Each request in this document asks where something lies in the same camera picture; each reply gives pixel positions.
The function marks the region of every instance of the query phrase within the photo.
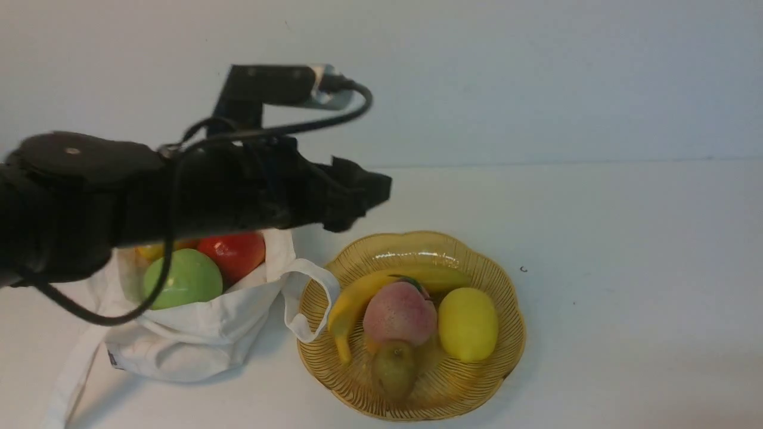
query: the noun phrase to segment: black cable
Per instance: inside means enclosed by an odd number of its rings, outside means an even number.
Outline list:
[[[141,302],[134,310],[129,311],[128,313],[125,313],[121,316],[116,316],[116,317],[103,316],[103,315],[94,313],[93,311],[90,311],[87,308],[82,307],[80,304],[77,304],[71,298],[64,295],[61,291],[59,291],[58,289],[53,287],[51,284],[49,284],[43,276],[31,271],[30,269],[24,266],[16,266],[15,267],[16,273],[22,279],[29,282],[33,287],[37,288],[37,290],[42,292],[46,297],[50,298],[55,303],[60,305],[62,308],[67,310],[69,313],[74,314],[76,317],[84,321],[87,321],[89,323],[99,324],[101,326],[116,326],[116,325],[124,324],[124,323],[127,323],[128,321],[132,321],[138,318],[141,314],[143,314],[146,310],[148,310],[151,307],[151,305],[153,305],[153,303],[156,301],[156,299],[159,297],[159,294],[162,292],[162,289],[164,288],[164,283],[167,281],[167,277],[169,276],[169,269],[170,269],[170,266],[172,265],[172,252],[174,251],[174,246],[175,246],[174,220],[175,220],[178,206],[179,206],[178,198],[180,194],[179,192],[180,176],[182,171],[182,161],[185,159],[185,157],[189,153],[194,152],[195,150],[202,150],[205,147],[208,147],[213,144],[218,144],[221,142],[259,139],[262,137],[278,136],[278,135],[285,135],[285,134],[299,134],[299,133],[304,133],[307,131],[319,130],[321,128],[333,127],[336,125],[345,124],[346,122],[350,122],[354,119],[357,119],[363,116],[371,108],[373,104],[373,94],[368,88],[366,88],[363,85],[360,85],[357,82],[346,79],[343,76],[327,76],[326,78],[324,78],[324,82],[322,83],[320,89],[324,90],[325,92],[336,92],[342,89],[353,90],[355,92],[358,92],[360,95],[362,95],[362,97],[364,98],[364,102],[356,110],[346,113],[344,115],[338,115],[332,118],[325,118],[325,119],[320,119],[317,121],[303,122],[299,124],[288,124],[288,125],[281,125],[278,127],[263,128],[263,129],[254,130],[254,131],[238,131],[238,132],[232,132],[228,134],[217,134],[215,136],[208,137],[206,139],[193,143],[182,152],[174,153],[174,156],[169,160],[169,165],[168,165],[168,167],[170,168],[171,179],[169,181],[169,184],[170,184],[169,201],[167,203],[167,209],[164,211],[165,218],[163,219],[166,226],[165,228],[166,232],[164,236],[164,254],[163,254],[163,261],[162,261],[162,269],[159,271],[159,278],[157,279],[156,285],[154,286],[149,296],[146,298],[145,301]],[[193,138],[193,136],[196,133],[198,133],[203,127],[206,127],[217,121],[222,121],[231,128],[236,127],[236,125],[232,121],[229,121],[225,118],[217,118],[217,117],[206,118],[197,122],[196,124],[193,124],[191,127],[189,127],[188,130],[186,130],[186,132],[183,135],[183,140],[181,140],[179,143],[174,144],[172,146],[179,150],[179,148],[182,146],[184,142]]]
[[[214,136],[207,137],[203,140],[197,141],[193,143],[191,146],[189,146],[188,148],[194,147],[194,148],[204,149],[205,147],[214,146],[215,144],[224,143],[224,142],[254,140],[254,139],[259,139],[263,137],[280,136],[280,135],[288,135],[288,134],[300,134],[300,133],[305,133],[308,131],[320,130],[321,128],[335,127],[337,125],[345,124],[347,122],[360,118],[361,116],[365,115],[367,111],[369,111],[369,109],[373,105],[374,96],[368,88],[366,88],[365,86],[353,80],[346,79],[342,76],[327,76],[326,78],[324,78],[324,81],[330,77],[336,77],[340,79],[330,80],[331,86],[322,85],[321,86],[322,89],[327,91],[333,90],[331,92],[339,91],[342,89],[358,92],[364,98],[363,104],[360,107],[358,107],[356,110],[345,113],[344,115],[333,116],[331,118],[318,119],[316,121],[310,121],[310,122],[301,122],[298,124],[279,125],[277,127],[262,128],[259,130],[247,130],[247,131],[238,131],[238,132],[227,133],[227,134],[216,134]],[[186,153],[187,153],[187,150],[184,150],[183,152],[179,154],[179,156],[182,158],[184,155],[186,155]]]

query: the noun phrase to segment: red tomato
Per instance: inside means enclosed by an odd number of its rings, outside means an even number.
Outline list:
[[[196,249],[217,264],[230,285],[246,277],[265,260],[265,239],[258,233],[203,238]]]

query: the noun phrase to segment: bag label
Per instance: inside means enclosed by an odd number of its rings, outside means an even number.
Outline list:
[[[112,367],[116,369],[121,369],[124,371],[124,368],[122,368],[122,365],[120,365],[119,362],[117,362],[117,358],[114,357],[113,354],[111,354],[111,351],[109,349],[106,349],[106,354],[108,355],[108,361],[109,363],[111,363]]]

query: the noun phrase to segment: peach
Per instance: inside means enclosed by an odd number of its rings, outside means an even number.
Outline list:
[[[409,282],[390,283],[371,298],[363,330],[378,344],[402,340],[420,346],[437,330],[437,310],[416,286]]]

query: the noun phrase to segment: lemon
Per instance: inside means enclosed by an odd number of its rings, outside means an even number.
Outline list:
[[[439,340],[443,349],[462,362],[487,359],[498,342],[498,315],[483,291],[460,288],[439,305]]]
[[[196,248],[198,240],[180,240],[175,242],[175,250]],[[153,262],[164,256],[164,244],[149,244],[136,247],[138,254],[148,262]]]

WORK TO BE COMPLETED: Transcribe each entry exactly; images stay out.

SOLUTION TO THIS EXERCISE:
Each request in this document asks where something lies in the same camera picture; each reply gives pixel positions.
The function marks the region of every instance of the query phrase within the photo.
query: the noun phrase to segment: black cable
Per instance: inside means enclosed by an odd number of its rings, outside means an even number.
Outline list:
[[[141,302],[134,310],[129,311],[128,313],[125,313],[121,316],[116,316],[116,317],[103,316],[103,315],[94,313],[93,311],[90,311],[87,308],[82,307],[80,304],[77,304],[71,298],[64,295],[61,291],[59,291],[58,289],[53,287],[51,284],[49,284],[43,276],[31,271],[30,269],[24,266],[16,266],[15,267],[16,273],[22,279],[29,282],[33,287],[37,288],[37,290],[42,292],[46,297],[50,298],[55,303],[60,305],[62,308],[67,310],[69,313],[74,314],[76,317],[84,321],[87,321],[89,323],[99,324],[101,326],[116,326],[116,325],[124,324],[124,323],[127,323],[128,321],[132,321],[138,318],[141,314],[143,314],[146,310],[148,310],[151,307],[151,305],[153,305],[153,303],[156,301],[156,299],[159,297],[159,294],[162,292],[162,289],[164,288],[164,283],[167,281],[167,277],[169,276],[169,269],[170,269],[170,266],[172,265],[172,252],[174,251],[174,246],[175,246],[174,220],[175,220],[178,206],[179,206],[178,198],[180,194],[179,192],[180,176],[182,171],[182,161],[185,159],[185,157],[189,153],[194,152],[195,150],[202,150],[205,147],[208,147],[213,144],[218,144],[221,142],[259,139],[262,137],[278,136],[278,135],[285,135],[285,134],[299,134],[299,133],[304,133],[307,131],[319,130],[321,128],[333,127],[336,125],[345,124],[346,122],[350,122],[354,119],[357,119],[363,116],[371,108],[373,104],[373,94],[368,88],[366,88],[363,85],[360,85],[357,82],[346,79],[343,76],[327,76],[326,78],[324,78],[324,82],[322,83],[320,89],[324,90],[325,92],[336,92],[342,89],[353,90],[355,92],[358,92],[360,95],[362,95],[362,97],[364,98],[364,102],[356,110],[346,113],[344,115],[338,115],[332,118],[325,118],[325,119],[320,119],[317,121],[303,122],[299,124],[288,124],[288,125],[281,125],[278,127],[263,128],[263,129],[254,130],[254,131],[238,131],[238,132],[232,132],[228,134],[217,134],[215,136],[208,137],[206,139],[193,143],[182,152],[174,153],[174,156],[169,160],[169,165],[168,165],[168,167],[170,168],[171,179],[169,181],[169,184],[170,184],[169,201],[167,203],[167,209],[164,211],[165,218],[163,219],[166,226],[165,228],[166,232],[164,236],[164,254],[163,254],[163,261],[162,261],[162,269],[159,271],[159,278],[157,279],[156,285],[154,286],[149,296],[146,298],[145,301]],[[193,138],[193,136],[196,133],[198,133],[203,127],[206,127],[217,121],[222,121],[231,128],[236,127],[236,125],[232,121],[229,121],[225,118],[217,118],[217,117],[206,118],[197,122],[196,124],[193,124],[191,127],[189,127],[188,130],[186,130],[186,132],[183,135],[183,140],[181,140],[179,143],[174,144],[172,146],[179,150],[179,148],[182,146],[184,142]]]
[[[214,136],[207,137],[203,140],[197,141],[193,143],[191,146],[189,146],[188,148],[194,147],[194,148],[204,149],[205,147],[214,146],[215,144],[224,143],[224,142],[254,140],[254,139],[259,139],[263,137],[280,136],[280,135],[288,135],[288,134],[300,134],[300,133],[305,133],[308,131],[320,130],[321,128],[335,127],[337,125],[345,124],[347,122],[360,118],[361,116],[365,115],[367,111],[369,111],[369,109],[373,105],[374,96],[368,88],[366,88],[365,86],[353,80],[346,79],[342,76],[327,76],[326,78],[324,78],[324,81],[330,77],[336,77],[340,79],[330,80],[331,86],[322,85],[321,86],[322,89],[327,91],[333,90],[331,92],[339,91],[342,89],[358,92],[364,98],[363,104],[360,107],[358,107],[356,110],[345,113],[344,115],[333,116],[331,118],[318,119],[316,121],[310,121],[310,122],[301,122],[298,124],[279,125],[277,127],[262,128],[259,130],[247,130],[247,131],[238,131],[238,132],[227,133],[227,134],[216,134]],[[186,153],[187,153],[187,150],[184,150],[183,152],[179,154],[179,156],[182,158],[184,155],[186,155]]]

query: the noun phrase to segment: red tomato
Per instance: inside means enclosed by an odd number of its rings, outside means an even number.
Outline list:
[[[196,249],[217,264],[230,285],[246,277],[265,260],[265,239],[258,233],[203,238]]]

query: the noun phrase to segment: bag label
Per instance: inside means enclosed by an odd number of its rings, outside means an even number.
Outline list:
[[[112,367],[116,369],[121,369],[124,371],[124,368],[122,368],[122,365],[120,365],[119,362],[117,362],[117,358],[114,357],[113,354],[111,354],[111,351],[109,349],[106,349],[106,354],[108,355],[108,361],[109,363],[111,363]]]

query: the noun phrase to segment: peach
Per instance: inside means enclosed by an odd number of its rings, outside means an even number.
Outline list:
[[[409,282],[390,283],[371,298],[363,330],[378,344],[402,340],[420,346],[437,330],[437,310],[416,286]]]

query: the noun phrase to segment: lemon
Per instance: inside means enclosed by an odd number of its rings, outside means an even number.
Outline list:
[[[439,340],[443,349],[462,362],[487,359],[498,342],[498,315],[483,291],[460,288],[439,305]]]
[[[196,248],[198,240],[180,240],[175,242],[175,250]],[[153,262],[164,256],[164,244],[149,244],[136,247],[138,254],[148,262]]]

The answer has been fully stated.